Faites tourner le tube contenant l’échantillon à 700 XG pendant cinq minutes à quatre degrés Celsius. Les cellules souches sont maintenant entassées avec le tissu haché. Retirez et jetez soigneusement le surnageant pour ne pas déranger la pastille.
Remettez en suspension la pastille dans le DMEM F12 avancé. Faites tourner à nouveau le tube et aspirez le surnageant sans perturber la pastille. Ajouter le volume calculé de matrice de membrane extracellulaire solubilisée au tube d’échantillonnage.
Soyez prudent lorsque vous retirez le média afin de ne pas perdre la pastille cellulaire. Lors de l’ajout d’une matrice membranaire extracellulaire, pipettez lentement pour ne pas créer de bulles excessives dans la suspension organoïde. Conservez l’échantillon avec la matrice de membrane extracellulaire solubilisée sur de la glace et ensemencez la suspension au milieu des puits afin que la matrice de membrane extracellulaire solubilisée forme une structure en forme de dôme.
Transportez la plaque vers un incubateur et laissez la matrice de membrane extracellulaire solubilisée se solidifier pendant 30 minutes. Mélangez l’inhibiteur de ROCK et GSK3 bêta dans un milieu complet avec des facteurs de croissance et ajoutez 500 microlitres de cette solution à chaque puits. Placez la plaque dans l’incubateur.

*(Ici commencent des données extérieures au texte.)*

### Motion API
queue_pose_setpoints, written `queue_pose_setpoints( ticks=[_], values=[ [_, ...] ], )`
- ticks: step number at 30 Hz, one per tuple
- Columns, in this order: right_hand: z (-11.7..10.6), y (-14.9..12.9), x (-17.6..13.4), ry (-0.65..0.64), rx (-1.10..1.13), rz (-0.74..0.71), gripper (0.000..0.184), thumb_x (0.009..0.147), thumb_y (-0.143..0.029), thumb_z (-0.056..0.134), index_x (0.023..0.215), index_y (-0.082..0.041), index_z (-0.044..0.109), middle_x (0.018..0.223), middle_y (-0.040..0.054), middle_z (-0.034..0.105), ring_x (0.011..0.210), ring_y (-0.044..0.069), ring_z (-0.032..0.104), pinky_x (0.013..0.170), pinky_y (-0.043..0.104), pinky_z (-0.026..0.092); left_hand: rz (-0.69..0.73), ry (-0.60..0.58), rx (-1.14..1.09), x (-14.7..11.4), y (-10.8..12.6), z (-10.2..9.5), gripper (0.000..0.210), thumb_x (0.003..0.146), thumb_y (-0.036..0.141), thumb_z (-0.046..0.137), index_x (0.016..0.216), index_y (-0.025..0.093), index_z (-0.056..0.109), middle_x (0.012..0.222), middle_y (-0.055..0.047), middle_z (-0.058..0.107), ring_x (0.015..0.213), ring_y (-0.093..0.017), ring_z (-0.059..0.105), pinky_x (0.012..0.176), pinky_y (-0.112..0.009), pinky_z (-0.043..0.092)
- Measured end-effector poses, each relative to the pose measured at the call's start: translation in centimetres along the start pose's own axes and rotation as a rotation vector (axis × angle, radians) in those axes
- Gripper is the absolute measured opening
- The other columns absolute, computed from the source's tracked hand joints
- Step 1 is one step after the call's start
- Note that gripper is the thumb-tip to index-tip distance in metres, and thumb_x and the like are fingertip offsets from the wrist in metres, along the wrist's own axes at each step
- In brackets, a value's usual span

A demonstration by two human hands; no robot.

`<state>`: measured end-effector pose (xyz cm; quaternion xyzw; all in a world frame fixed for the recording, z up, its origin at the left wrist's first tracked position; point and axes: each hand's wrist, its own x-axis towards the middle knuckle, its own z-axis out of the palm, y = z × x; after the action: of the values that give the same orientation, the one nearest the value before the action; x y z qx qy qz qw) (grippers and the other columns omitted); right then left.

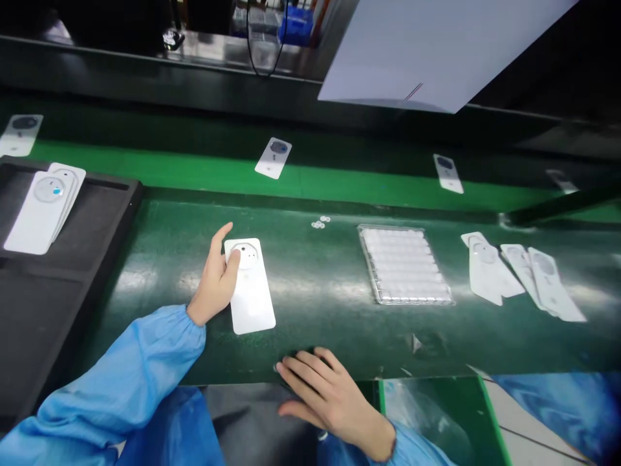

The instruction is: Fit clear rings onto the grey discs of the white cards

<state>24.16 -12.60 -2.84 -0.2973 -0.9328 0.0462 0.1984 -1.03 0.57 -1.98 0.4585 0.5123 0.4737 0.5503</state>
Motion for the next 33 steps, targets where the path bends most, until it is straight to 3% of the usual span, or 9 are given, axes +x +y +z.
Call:
queue_pose_setpoints(
  ticks=[3,6,8,12,14,19,21,26,33],
  values=[
    [0.7,-1.0,-0.3,0.107,0.060,0.004,0.022,0.100,-0.020,0.063,0.120,-0.020,0.071,0.092,0.0051,0.079,0.091,0.020,0.072,0.081,0.037,0.053,0.029,0.002,0.071,0.1,0.3,0.1,0.062,0.098,0.050,0.056,0.153,0.025,0.041,0.084,-0.004,0.069,0.059,-0.016,0.057,0.058,-0.027,0.045],
    [0.8,-1.1,1.0,0.157,0.202,0.097,0.016,0.101,-0.017,0.059,0.110,-0.019,0.072,0.088,0.0063,0.077,0.082,0.020,0.071,0.071,0.033,0.054,0.116,0.024,0.169,0.2,0.5,0.1,0.049,0.099,0.045,0.055,0.143,0.022,0.054,0.104,-0.008,0.071,0.077,-0.019,0.063,0.068,-0.028,0.049],
    [0.3,-0.5,2.4,0.176,0.415,0.299,0.019,0.103,-0.022,0.055,0.096,-0.019,0.072,0.083,0.0067,0.075,0.075,0.018,0.069,0.065,0.030,0.054,0.153,-0.007,0.233,0.1,0.7,0.2,0.040,0.102,0.042,0.050,0.133,0.020,0.063,0.105,-0.008,0.072,0.079,-0.019,0.063,0.068,-0.027,0.048],
    [-1.4,2.6,6.1,0.221,0.859,0.825,0.034,0.100,-0.043,0.057,0.077,-0.020,0.067,0.062,0.0012,0.063,0.055,0.014,0.057,0.051,0.026,0.046,0.138,-0.111,0.346,-0.5,1.1,0.6,0.031,0.100,0.035,0.051,0.112,0.020,0.075,0.095,-0.005,0.075,0.065,-0.015,0.060,0.058,-0.026,0.045],
    [-2.0,4.4,7.9,0.234,0.989,0.928,0.039,0.095,-0.053,0.063,0.076,-0.019,0.066,0.056,-0.0018,0.056,0.049,0.011,0.049,0.047,0.025,0.040,0.187,-0.139,0.416,-0.8,1.3,0.8,0.025,0.096,0.034,0.060,0.107,0.021,0.078,0.102,-0.006,0.077,0.072,-0.018,0.066,0.064,-0.028,0.050],
    [-2.1,6.3,10.4,0.186,1.078,0.939,0.047,0.086,-0.062,0.069,0.073,-0.017,0.065,0.054,-0.0029,0.053,0.047,0.010,0.043,0.046,0.025,0.034,0.377,-0.214,0.437,-1.3,1.2,1.1,0.031,0.082,0.038,0.081,0.109,0.022,0.080,0.109,-0.008,0.078,0.097,-0.025,0.073,0.088,-0.034,0.056],
    [-1.8,6.2,10.8,0.167,1.078,0.941,0.047,0.085,-0.063,0.070,0.074,-0.017,0.067,0.054,-0.0026,0.053,0.047,0.009,0.042,0.046,0.025,0.033,0.401,-0.219,0.403,-1.4,0.9,1.2,0.033,0.079,0.038,0.085,0.108,0.023,0.080,0.109,-0.008,0.079,0.096,-0.025,0.074,0.088,-0.034,0.057],
    [-1.6,5.9,10.9,0.170,1.126,0.956,0.046,0.083,-0.061,0.073,0.077,-0.015,0.070,0.054,-0.0031,0.052,0.048,0.009,0.042,0.045,0.024,0.031,0.425,-0.203,0.374,-1.5,0.4,1.4,0.014,0.087,0.034,0.079,0.098,0.027,0.083,0.100,-0.004,0.080,0.090,-0.022,0.074,0.082,-0.032,0.057],
    [-1.1,5.5,10.6,0.159,1.316,0.960,0.045,0.083,-0.060,0.075,0.089,-0.016,0.072,0.054,-0.0046,0.052,0.044,0.008,0.042,0.043,0.023,0.031,0.431,-0.144,0.350,-1.5,0.4,1.3,0.013,0.085,0.035,0.080,0.094,0.026,0.084,0.096,-0.005,0.080,0.088,-0.022,0.074,0.080,-0.032,0.058]
  ],
)
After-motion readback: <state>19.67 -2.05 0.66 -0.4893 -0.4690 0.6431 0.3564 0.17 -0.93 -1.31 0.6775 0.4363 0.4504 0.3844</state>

Le protocole organoïde canin génère généralement environ 50 000 à 150 000 cellules intestinales ou hépatiques par puits. Après l’isolement des cellules souches, les organoïdes canins hépatiques commencent leur cycle de vie en tant que sphéroïdes en expansion, et après sept jours, ils se transforment en organoïdes bourgeonnants et différenciants. Le volume, la surface, la surface, la zone d’ellipse 2D et la circonférence des sphéroïdes ont été calculés.
La zone d’ellipse 2D et la circonférence ont été utilisées pour évaluer la santé de la culture organoïde. L’évaluation de l’expression des marqueurs de manière semi-quantitative a montré que les sphéroïdes exprimaient préférentiellement le marqueur cholangiocyte KRT7 allant de un à 26%L’expression du marqueur de cellules souches LGR5 variait entre 0,17 et 0,78%, tandis que les marqueurs hépatocytaires étaient exprimés dans une moindre mesure à 0,05 à 0,34% pour la boîte fourche 1A et de 0,03 à 0,28% pour le cytochrome-P450. Une incubation de 12 minutes avec de la protéase de type trypsine n’a pas inhibé la croissance organoïde.
Cependant, la croissance des organoïdes a été affectée négativement en utilisant une incubation de 24 minutes. La capacité de survie des organoïdes hépatiques canins dans un environnement défavorable a été analysée pour déterminer le volume de milieux organoïdes et de matrice sous-jacente nécessaires à la croissance et à la survie réussies des organoïdes hépatiques. Le taux de survie des organoïdes variait de 12,9 jours à 18 jours.
Les techniques de culture cellulaire de base et les approches aseptiques sont les conditions préalables essentielles à l’isolement et au maintien appropriés des organoïdes.